What needs to be done:
In the data below, the answer is the run of lines from the line containing "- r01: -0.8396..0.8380" through the line containing "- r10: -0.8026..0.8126", both included; print it exactly and nothing else.

Supplied material:
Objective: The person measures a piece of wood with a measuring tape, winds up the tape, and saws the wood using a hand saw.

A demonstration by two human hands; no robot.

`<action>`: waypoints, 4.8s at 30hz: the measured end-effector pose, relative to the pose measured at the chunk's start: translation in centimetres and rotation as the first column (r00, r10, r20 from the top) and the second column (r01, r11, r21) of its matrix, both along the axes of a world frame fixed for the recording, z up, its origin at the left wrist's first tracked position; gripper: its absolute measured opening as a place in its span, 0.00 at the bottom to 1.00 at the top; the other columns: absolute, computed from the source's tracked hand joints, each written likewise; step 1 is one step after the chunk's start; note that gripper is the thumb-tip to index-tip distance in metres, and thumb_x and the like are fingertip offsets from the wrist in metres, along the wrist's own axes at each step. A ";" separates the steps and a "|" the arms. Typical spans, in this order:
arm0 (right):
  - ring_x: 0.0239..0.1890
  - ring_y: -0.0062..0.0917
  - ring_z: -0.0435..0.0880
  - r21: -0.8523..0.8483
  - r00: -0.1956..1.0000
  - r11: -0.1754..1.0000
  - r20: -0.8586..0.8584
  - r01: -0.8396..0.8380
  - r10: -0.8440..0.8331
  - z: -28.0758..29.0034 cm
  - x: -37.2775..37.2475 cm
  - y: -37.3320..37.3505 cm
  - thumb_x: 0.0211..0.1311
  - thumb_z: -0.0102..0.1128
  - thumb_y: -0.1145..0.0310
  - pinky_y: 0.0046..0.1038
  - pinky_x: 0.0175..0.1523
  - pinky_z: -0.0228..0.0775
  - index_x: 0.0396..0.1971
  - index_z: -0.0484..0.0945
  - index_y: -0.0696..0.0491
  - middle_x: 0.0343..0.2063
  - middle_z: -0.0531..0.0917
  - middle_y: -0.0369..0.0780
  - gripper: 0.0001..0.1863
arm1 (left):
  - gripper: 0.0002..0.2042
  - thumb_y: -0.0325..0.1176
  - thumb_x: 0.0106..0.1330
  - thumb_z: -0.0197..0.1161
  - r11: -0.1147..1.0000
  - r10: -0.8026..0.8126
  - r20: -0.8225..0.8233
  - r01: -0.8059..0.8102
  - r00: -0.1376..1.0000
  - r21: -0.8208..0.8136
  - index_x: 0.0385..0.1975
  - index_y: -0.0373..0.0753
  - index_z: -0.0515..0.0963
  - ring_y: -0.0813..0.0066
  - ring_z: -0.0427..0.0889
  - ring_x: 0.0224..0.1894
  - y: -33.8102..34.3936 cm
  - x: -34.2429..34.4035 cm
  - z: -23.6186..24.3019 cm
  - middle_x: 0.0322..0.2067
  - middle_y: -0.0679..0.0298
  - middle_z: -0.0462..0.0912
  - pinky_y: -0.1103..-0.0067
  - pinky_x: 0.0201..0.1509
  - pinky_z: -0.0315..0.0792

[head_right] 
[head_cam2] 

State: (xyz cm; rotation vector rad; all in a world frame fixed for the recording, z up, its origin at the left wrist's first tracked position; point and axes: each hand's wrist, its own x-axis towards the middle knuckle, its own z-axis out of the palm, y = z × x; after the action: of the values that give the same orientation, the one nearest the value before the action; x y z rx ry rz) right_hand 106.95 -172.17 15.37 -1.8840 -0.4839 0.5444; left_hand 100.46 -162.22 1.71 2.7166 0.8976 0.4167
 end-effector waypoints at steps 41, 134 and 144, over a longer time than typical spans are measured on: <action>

Result:
  - r01: -0.8396..0.8380
  - r10: -0.8440..0.8331
  - z: -28.0758..29.0034 cm
  - x: -37.2775..37.2475 cm
  - y: -37.3320..37.3505 cm
  - thumb_x: 0.0211..0.1311
  - thumb_z: -0.0102..0.1128
  - thumb_y: -0.1145..0.0310
  - pinky_y: 0.0046..0.1038
  - pinky_x: 0.0175..0.1523
  - pinky_z: -0.0228..0.0775
  - index_x: 0.0396..0.1971
  - index_z: -0.0484..0.0945
  - index_y: -0.0696..0.0491
  - middle_x: 0.0343..0.2063
  - middle_z: -0.0531..0.0917
  - middle_y: -0.0369..0.0780
  - gripper: 0.0001..0.1863
arm1 (left):
  - gripper: 0.0002..0.2042
  - thumb_y: -0.0325..0.1176
  - thumb_x: 0.0106..0.1330
  - thumb_z: -0.0197..0.1161
  - r11: -0.1147..1.0000
  - r10: -0.8026..0.8126

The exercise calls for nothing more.